At NPE2009, Ube Machinery Inc. took the wraps off its S-V series of all-electric injection molding machines, featuring improvements to make them greener, quieter and more efficient.
Ube showed an S-V with 720 tons of clamping force. The press will dry-cycle throughout the show.
A new rigid platen design on wide platens cuts deflection 60 percent, allowing processors to use a smaller injection press to mold parts. That also saves energy, said David Bernardi, senior sales and marketing manager. He outlined features of the new all-electric in an interview before the show at the company's U.S. headquarters in Ann Arbor, Mich.
Ube Machinery is a subsidiary of Ube Industries Ltd. of Ube City, Japan. Bernardi said Japanese customers scrutinize competing presses in great detail for issues beyond performance, including energy consumption and how much noise the machine generates. All-electrics run very quietly, especially compared with hydraulic presses, but noise is still an issue in Japan, where a factory could be next to a residential area, he said.
The S-V sports a quiet design, with features like an electric-powered safety gate instead of a pneumatic-powered gate. That also eliminates the cost of energy to produce compressed air, Bernardi said. Newly designed ball screws require 90 percent less grease.
In another change, the injection unit now moves on linear guides, which Bernardi said reduces friction for faster cycles and lower energy use.
Ube engineers have developed a high-response servo system to cut energy costs and deliver energy faster. We are using the next generation of digital motors and fiber-optic feeds, Bernardi said.
Like other all-electrics, the S-V uses no hydraulic oil and no cooling water.
Also at NPE in Chicago, Ube announced multishot technology called Cavi-Mold, which uses a turning mold.

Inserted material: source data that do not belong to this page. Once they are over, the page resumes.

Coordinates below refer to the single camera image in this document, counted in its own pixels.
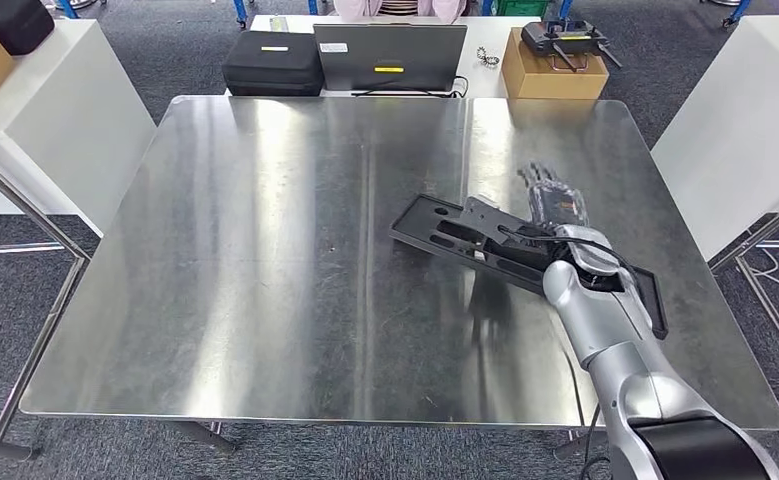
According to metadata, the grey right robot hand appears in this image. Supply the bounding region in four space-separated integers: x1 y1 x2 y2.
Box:
517 161 591 231

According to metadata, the long black plastic part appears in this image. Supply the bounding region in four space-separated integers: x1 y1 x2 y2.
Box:
388 193 670 342

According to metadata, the steel workbench table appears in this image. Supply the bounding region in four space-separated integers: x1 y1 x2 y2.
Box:
19 94 779 462

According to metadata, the black remote controller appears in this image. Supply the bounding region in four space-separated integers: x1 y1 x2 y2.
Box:
520 19 624 73

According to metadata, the white partition panel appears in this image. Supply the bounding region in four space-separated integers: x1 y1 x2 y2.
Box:
0 18 158 240
650 14 779 263

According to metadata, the green plastic crate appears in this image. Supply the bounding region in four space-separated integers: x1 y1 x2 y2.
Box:
496 0 554 19

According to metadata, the black case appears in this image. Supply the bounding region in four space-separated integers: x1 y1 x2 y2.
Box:
221 30 326 98

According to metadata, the black round object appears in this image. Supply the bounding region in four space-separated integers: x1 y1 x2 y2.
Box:
0 0 56 57

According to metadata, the black camera bracket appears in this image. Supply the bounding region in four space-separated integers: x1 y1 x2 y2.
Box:
481 223 566 258

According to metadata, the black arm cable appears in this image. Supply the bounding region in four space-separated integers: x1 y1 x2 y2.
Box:
497 225 643 294

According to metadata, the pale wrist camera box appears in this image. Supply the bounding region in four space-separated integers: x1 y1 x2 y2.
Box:
463 195 517 233

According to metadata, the black desk cable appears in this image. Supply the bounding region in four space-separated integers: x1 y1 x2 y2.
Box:
352 75 470 100

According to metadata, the black floor cable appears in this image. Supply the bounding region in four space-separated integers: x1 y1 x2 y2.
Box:
577 404 613 480

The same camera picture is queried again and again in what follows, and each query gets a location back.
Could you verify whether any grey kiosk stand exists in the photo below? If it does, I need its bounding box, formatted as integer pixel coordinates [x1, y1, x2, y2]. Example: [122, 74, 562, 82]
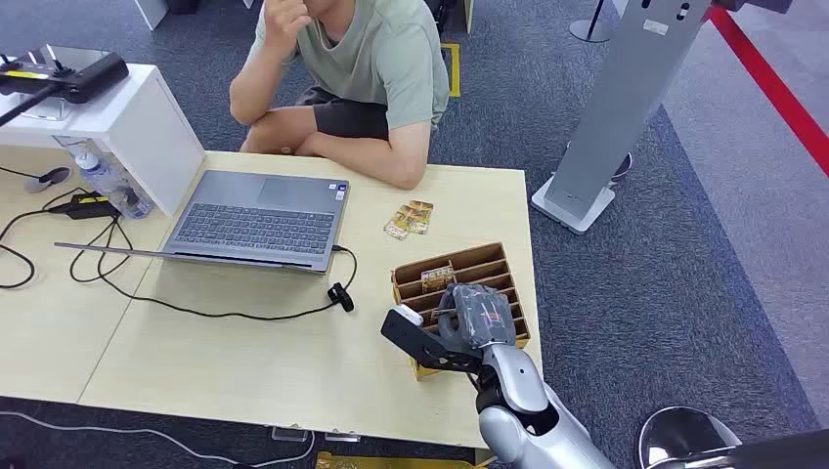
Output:
[531, 0, 714, 236]

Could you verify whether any black mains cable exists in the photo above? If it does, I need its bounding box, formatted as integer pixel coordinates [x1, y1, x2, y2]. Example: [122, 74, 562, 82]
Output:
[0, 188, 89, 290]

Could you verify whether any person's right hand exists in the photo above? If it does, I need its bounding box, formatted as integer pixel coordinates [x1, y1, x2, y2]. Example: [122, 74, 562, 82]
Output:
[262, 0, 314, 55]

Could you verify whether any brown slotted card holder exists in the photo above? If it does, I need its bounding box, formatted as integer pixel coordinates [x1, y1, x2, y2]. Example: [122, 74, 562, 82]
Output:
[391, 241, 533, 381]

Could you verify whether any black laptop power cable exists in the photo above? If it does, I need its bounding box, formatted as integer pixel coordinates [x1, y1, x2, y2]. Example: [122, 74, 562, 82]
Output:
[67, 216, 360, 323]

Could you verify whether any printed brown card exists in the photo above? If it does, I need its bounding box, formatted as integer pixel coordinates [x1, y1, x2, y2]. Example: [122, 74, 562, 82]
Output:
[383, 204, 415, 242]
[406, 199, 435, 235]

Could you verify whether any clear plastic water bottle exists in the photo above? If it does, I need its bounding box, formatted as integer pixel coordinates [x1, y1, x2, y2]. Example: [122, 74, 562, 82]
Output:
[73, 150, 154, 220]

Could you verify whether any black device with antennas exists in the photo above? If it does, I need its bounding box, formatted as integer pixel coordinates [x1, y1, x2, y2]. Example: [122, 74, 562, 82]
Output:
[0, 43, 131, 128]

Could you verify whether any grey open laptop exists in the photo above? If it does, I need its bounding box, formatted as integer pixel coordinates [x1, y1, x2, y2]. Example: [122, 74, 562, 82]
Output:
[54, 169, 351, 276]

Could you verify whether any white floor cable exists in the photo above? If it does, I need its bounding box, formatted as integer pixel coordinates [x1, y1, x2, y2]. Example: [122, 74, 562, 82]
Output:
[0, 409, 318, 469]

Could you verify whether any silver round dome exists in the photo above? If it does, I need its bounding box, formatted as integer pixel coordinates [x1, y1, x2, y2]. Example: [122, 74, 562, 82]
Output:
[637, 405, 743, 469]

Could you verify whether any yellow sheet under table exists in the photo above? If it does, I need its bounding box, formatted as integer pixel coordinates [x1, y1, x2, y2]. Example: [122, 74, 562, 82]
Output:
[314, 450, 484, 469]

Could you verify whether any grey round puck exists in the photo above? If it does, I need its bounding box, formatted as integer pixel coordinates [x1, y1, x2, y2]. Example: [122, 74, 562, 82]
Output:
[23, 166, 73, 194]

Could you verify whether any white box cabinet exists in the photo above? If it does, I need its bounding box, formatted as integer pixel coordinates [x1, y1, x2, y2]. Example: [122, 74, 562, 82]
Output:
[0, 63, 207, 218]

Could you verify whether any person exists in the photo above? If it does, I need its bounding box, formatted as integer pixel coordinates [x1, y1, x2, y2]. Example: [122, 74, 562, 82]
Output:
[228, 0, 452, 192]

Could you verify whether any red barrier belt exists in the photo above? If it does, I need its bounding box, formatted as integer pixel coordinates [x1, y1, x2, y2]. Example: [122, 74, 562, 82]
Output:
[704, 5, 829, 178]

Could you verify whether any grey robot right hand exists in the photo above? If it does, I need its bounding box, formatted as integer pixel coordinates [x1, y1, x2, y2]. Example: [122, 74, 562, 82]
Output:
[437, 282, 518, 352]

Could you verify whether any white furniture panel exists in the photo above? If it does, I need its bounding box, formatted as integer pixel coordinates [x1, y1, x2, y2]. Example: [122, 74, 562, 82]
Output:
[133, 0, 171, 31]

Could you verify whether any black bracket wrist camera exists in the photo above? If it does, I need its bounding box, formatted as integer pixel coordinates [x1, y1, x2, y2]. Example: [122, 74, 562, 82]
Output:
[379, 303, 484, 378]

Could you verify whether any black power adapter brick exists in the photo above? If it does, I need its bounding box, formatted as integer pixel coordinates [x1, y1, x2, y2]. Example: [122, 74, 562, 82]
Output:
[48, 192, 122, 221]

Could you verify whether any grey stanchion base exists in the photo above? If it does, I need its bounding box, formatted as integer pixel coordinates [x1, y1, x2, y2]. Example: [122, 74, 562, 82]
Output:
[569, 0, 614, 44]

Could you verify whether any printed card in holder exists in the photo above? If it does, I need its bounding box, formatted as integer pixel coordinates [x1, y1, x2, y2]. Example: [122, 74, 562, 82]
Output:
[420, 265, 458, 294]

Ube also is beefing up its services to buyers of used machines, which have increased as a result of the economic downturn. Ube is contracting with buyers to remove, rig and re-install the used presses at their plants. Ube also can provide rebuilding and retrofit services by bringing a machine to its Ann Arbor factory. By the time it hits their floor, it's ready to run, Bernardi said.
Ube has purchased some of its own used presses, remanufactured and updated them in Ann Arbor and resold the machines at a fraction of the cost of a new press. It's the silver lining in the clouds of the 'injection recession,' Bernardi said.